### [Task to complete]
Across the data below, how many lines have the word "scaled" in them? Give the number and nothing else.

Data records:
######

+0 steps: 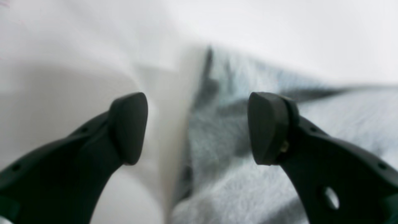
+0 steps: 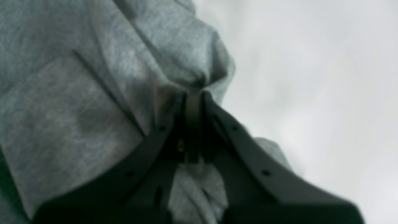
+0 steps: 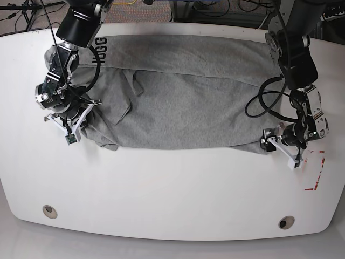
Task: Fold the T-shirt properly
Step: 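Lower both grippers and grasp the shirt's opposite edge corners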
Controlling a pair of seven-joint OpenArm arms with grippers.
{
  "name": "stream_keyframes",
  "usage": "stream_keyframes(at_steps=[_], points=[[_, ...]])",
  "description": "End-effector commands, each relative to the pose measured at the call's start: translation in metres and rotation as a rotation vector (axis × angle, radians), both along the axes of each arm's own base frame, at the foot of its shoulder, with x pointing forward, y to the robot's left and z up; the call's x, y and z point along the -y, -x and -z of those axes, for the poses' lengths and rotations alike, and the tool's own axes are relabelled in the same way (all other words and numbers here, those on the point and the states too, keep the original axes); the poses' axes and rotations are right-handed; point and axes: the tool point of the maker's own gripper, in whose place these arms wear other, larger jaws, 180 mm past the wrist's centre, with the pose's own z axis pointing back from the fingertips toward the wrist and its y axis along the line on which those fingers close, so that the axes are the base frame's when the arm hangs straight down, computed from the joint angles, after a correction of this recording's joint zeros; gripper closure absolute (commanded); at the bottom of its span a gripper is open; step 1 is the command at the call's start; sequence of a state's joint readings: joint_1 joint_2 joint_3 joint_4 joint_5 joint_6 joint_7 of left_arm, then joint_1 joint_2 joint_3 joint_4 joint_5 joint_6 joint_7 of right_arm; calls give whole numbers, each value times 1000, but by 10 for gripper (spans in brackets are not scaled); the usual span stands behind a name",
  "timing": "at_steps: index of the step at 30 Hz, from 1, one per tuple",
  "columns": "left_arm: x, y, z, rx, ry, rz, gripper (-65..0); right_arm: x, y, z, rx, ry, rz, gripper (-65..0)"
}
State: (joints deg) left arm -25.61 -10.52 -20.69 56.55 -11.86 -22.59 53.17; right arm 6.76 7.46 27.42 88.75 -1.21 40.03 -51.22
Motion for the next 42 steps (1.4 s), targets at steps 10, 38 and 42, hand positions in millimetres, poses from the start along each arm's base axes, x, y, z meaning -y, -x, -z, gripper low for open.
stream_keyframes(at_steps=[10, 38, 42], points=[[19, -22, -4, 67, 62, 0, -449, 6, -13, -20, 70, 12, 1, -24], [36, -18, 2, 47, 24, 118, -19, -11, -95, -43, 185, -152, -2, -431], [30, -17, 0, 53, 11, 140, -18, -19, -96, -26, 177, -208, 0, -414]])
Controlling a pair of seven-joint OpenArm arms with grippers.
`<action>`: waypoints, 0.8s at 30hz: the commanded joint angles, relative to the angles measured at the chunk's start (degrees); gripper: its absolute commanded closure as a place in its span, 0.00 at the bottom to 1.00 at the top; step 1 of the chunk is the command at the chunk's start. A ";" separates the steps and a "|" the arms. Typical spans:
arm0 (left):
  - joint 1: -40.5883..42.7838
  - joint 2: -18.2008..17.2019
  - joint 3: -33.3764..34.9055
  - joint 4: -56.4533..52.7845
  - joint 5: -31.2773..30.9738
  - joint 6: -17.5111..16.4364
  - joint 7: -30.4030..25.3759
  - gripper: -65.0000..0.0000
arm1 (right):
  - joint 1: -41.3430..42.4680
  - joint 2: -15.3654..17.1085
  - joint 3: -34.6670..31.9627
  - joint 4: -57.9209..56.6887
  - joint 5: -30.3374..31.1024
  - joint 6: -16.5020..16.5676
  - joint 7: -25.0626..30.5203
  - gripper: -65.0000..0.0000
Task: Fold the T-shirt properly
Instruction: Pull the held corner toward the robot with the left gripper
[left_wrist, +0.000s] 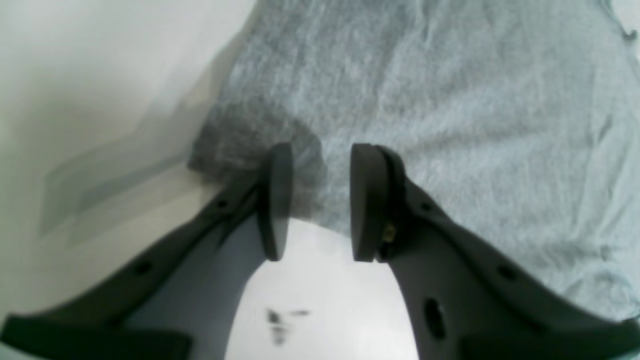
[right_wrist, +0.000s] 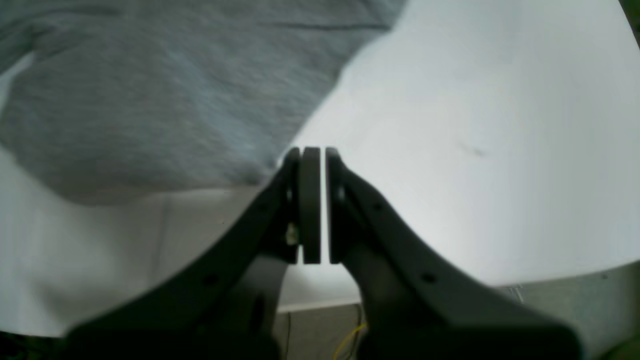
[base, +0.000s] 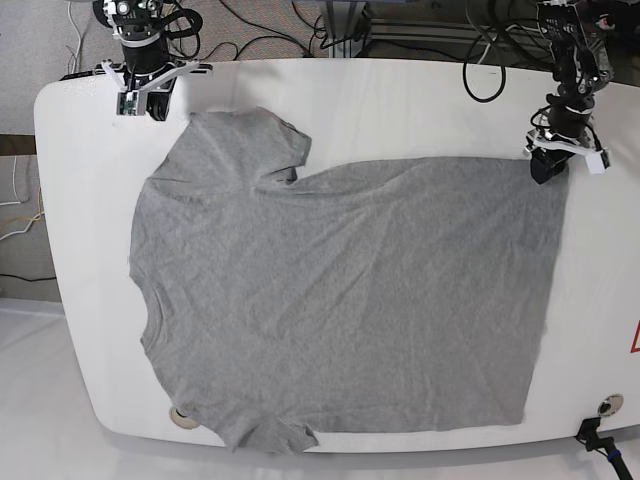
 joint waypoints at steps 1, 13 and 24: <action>0.67 -0.64 -0.30 -0.11 2.10 2.13 2.38 0.69 | -0.29 0.34 0.19 1.00 0.36 0.29 1.70 0.97; 0.31 -1.96 -0.04 0.33 2.10 -2.27 2.38 0.68 | -0.29 -1.94 0.28 1.00 0.45 2.04 1.79 0.72; 0.84 -2.57 -1.09 10.00 2.36 -0.42 2.55 0.43 | 0.50 -1.94 0.19 1.00 0.45 2.04 1.79 0.71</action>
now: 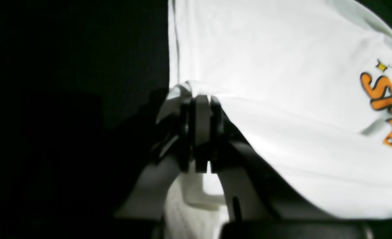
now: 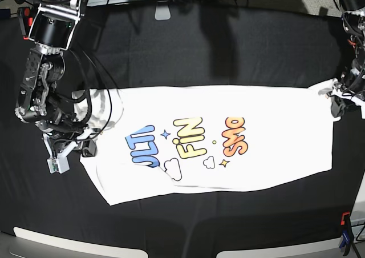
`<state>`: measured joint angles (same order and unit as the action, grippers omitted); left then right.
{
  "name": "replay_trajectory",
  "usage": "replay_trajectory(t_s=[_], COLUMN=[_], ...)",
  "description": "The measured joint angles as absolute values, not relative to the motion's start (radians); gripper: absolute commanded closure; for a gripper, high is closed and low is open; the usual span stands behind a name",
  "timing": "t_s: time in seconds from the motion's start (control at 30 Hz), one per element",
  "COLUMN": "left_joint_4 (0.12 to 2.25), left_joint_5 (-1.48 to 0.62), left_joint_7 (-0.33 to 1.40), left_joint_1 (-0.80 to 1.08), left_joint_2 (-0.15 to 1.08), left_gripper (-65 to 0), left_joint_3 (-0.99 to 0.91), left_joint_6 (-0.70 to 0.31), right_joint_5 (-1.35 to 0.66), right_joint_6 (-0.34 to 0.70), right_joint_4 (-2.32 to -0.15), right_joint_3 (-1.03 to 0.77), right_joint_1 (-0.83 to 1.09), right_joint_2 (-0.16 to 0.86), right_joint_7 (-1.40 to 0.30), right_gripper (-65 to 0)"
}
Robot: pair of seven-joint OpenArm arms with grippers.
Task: Layout the t-shirt on the table in an organized manner, then fold the t-shirt properly
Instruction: 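Grasp the shirt edge with both grippers at opposite corners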
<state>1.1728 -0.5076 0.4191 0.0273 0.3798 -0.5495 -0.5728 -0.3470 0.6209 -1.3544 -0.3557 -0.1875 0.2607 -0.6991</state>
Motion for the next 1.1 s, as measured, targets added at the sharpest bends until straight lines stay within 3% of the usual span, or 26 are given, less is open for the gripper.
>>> replay_trajectory(t_s=[0.17, 0.27, 0.33, 0.57, 0.83, 1.1], left_joint_4=[1.173, 1.173, 1.173, 1.179, 1.390, 1.639], left_joint_5=[-0.480, -0.474, -0.474, -0.553, -0.551, 0.005], left_joint_7=[0.470, 0.490, 0.497, 0.509, 0.495, 0.196], left_joint_1=[0.027, 0.030, 0.030, 0.045, 0.209, 0.318], left_joint_2=[0.380, 0.380, 0.385, 0.512, 0.551, 0.566], left_gripper=[0.0, -19.6, -25.4, -25.4, -22.5, -21.6], left_joint_3=[-0.550, -0.550, -0.550, -0.550, -0.535, -0.288], left_joint_6=[-0.573, -0.572, -0.572, -0.691, -0.692, -0.707], right_joint_5=[-0.347, -0.347, -0.347, -0.404, -0.530, -0.545], right_joint_6=[0.621, 0.621, 0.621, 0.673, 0.690, 0.694], right_joint_4=[-1.354, -1.355, -1.354, -1.401, -1.634, -1.893], right_joint_3=[-0.356, -0.356, -0.356, -0.406, -0.460, -0.459], right_joint_1=[-0.187, -0.188, -0.188, -0.197, -0.086, 0.105], right_joint_2=[0.261, 0.262, 0.264, 0.288, 0.297, 0.299], right_joint_7=[-0.699, -0.723, -0.735, -0.835, -0.886, -0.908], right_gripper=[0.0, -17.8, -25.7, -25.8, -25.8, -25.8])
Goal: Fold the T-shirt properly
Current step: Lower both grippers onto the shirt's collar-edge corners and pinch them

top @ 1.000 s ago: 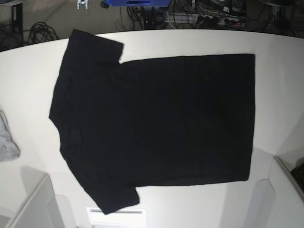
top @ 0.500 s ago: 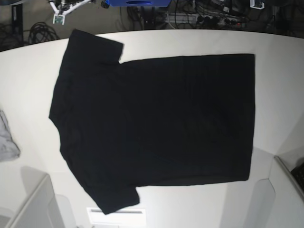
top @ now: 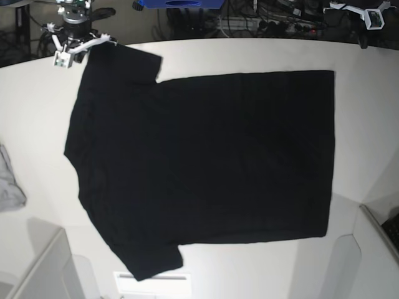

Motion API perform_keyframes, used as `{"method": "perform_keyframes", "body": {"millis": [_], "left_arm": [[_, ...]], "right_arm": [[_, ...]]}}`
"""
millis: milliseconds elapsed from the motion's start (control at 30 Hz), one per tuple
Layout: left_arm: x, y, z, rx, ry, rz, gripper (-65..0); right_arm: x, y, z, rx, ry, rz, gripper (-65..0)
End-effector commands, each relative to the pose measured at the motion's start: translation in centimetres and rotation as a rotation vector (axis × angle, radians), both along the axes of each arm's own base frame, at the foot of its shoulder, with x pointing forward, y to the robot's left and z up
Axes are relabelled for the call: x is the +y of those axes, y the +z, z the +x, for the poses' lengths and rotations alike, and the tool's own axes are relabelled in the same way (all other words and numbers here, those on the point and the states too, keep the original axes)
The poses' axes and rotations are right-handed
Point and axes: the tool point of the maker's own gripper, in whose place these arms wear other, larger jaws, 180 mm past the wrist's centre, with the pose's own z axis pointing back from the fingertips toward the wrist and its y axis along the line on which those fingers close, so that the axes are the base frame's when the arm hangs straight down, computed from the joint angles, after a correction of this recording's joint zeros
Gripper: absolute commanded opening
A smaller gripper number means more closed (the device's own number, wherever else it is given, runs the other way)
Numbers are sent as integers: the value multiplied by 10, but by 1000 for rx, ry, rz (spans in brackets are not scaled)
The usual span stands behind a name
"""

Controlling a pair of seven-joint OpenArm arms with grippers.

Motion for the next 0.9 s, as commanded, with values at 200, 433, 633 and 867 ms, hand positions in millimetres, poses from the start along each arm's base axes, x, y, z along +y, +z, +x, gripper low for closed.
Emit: {"method": "perform_keyframes", "body": {"millis": [200,433,633,867], "left_arm": [[-2,7,6,-39,-9,1,-650],[-3,7,13,-57,-15,-8,-285],[-31,-10,25,-14,-113,-179,-166],[-21,-10,35,-1,-84,-442,-209]], "right_arm": [[20,19,30,-156,51,236,-606],[18,25,48,-194,29,384,-333],[-6,19,53,-187,-24,473,-320],[-36,-9,45,-111,-77,518,-318]]}}
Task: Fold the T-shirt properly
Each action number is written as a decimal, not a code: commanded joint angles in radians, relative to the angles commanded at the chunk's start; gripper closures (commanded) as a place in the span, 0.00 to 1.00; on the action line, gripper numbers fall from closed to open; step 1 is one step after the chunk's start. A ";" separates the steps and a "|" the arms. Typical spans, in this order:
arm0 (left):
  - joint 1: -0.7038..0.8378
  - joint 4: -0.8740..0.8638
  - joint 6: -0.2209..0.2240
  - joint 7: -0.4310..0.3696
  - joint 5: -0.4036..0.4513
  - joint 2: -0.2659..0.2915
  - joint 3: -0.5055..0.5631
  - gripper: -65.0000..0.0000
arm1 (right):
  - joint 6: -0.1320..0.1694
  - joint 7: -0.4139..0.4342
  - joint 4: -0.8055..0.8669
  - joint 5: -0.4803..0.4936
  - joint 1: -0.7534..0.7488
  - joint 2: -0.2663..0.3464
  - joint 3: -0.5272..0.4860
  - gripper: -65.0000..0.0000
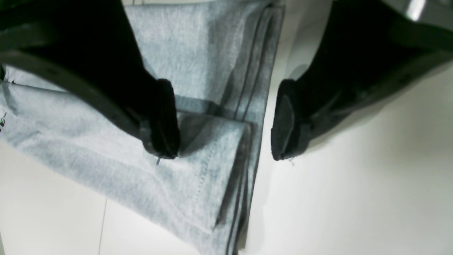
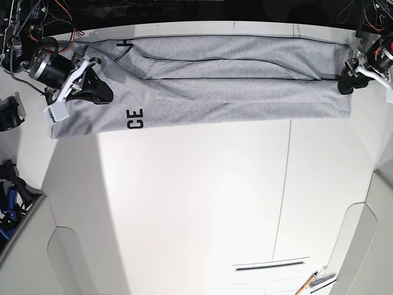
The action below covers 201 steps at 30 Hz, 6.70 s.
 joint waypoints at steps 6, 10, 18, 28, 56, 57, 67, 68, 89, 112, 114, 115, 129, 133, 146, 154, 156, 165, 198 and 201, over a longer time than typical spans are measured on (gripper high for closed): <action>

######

### [Exercise solution]
2